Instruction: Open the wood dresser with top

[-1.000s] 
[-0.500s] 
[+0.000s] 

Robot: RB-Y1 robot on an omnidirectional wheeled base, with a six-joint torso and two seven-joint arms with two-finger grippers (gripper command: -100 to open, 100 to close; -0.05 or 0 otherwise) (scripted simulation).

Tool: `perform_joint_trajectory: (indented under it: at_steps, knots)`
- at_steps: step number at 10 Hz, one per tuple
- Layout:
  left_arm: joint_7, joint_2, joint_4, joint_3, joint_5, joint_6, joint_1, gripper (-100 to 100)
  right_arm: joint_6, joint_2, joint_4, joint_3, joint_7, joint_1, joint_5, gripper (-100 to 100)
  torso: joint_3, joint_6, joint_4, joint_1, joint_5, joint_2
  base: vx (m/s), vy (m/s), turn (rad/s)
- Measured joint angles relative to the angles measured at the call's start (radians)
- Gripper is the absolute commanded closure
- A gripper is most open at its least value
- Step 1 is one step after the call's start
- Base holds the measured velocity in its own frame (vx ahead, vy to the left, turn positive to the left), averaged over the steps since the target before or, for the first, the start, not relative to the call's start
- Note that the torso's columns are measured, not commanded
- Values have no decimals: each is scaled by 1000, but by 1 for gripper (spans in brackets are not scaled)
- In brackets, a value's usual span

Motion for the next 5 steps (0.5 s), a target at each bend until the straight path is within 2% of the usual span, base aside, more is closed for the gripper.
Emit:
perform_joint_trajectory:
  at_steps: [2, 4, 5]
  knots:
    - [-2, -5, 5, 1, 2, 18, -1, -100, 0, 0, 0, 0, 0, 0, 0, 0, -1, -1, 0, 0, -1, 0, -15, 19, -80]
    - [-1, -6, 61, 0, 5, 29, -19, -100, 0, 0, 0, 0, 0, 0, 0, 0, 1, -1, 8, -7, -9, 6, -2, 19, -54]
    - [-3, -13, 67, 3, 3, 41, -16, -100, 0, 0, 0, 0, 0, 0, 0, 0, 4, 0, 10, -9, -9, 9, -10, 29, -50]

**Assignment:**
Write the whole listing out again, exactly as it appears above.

**Answer box:**
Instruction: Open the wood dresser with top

[-1.000s] 
[-0.500s] 
[+0.000s] 

Robot: RB-Y1 robot on an omnidirectional wheeled base, with a six-joint torso and two seven-joint arms with two-finger grippers (gripper command: -100 to open, 100 to close; -0.05 or 0 otherwise) (scripted simulation).

Tool: `perform_joint_trajectory: (indented under it: at_steps, knots)`
- at_steps: step number at 10 Hz, one per tuple
- Layout:
  left_arm: joint_7, joint_2, joint_4, joint_3, joint_5, joint_6, joint_1, gripper (-100 to 100)
  right_arm: joint_6, joint_2, joint_4, joint_3, joint_7, joint_1, joint_5, gripper (-100 to 100)
  torso: joint_3, joint_6, joint_4, joint_1, joint_5, joint_2
  base: vx (m/s), vy (m/s), turn (rad/s)
- Measured joint angles relative to the angles measured at the call's start (radians)
- Gripper is the absolute commanded closure
- A gripper is most open at its least value
- Step 1 is one step after the call's start
- Base holds the measured velocity in its own frame (vx ahead, vy to the left, turn positive to the left), averaged over the steps since the target before or, for the first, the start, not relative to the call's start
- Note that the torso's columns are measured, not commanded
- Values have no decimals: each is scaled by 1000, but by 1 for gripper (spans in brackets are not scaled)
- In brackets, a value's usual span

Motion for the next 5 steps (0.5 s), a target at each bend until the straight path is within 2% of the usual span, base aside, more is closed for the gripper.
Emit:
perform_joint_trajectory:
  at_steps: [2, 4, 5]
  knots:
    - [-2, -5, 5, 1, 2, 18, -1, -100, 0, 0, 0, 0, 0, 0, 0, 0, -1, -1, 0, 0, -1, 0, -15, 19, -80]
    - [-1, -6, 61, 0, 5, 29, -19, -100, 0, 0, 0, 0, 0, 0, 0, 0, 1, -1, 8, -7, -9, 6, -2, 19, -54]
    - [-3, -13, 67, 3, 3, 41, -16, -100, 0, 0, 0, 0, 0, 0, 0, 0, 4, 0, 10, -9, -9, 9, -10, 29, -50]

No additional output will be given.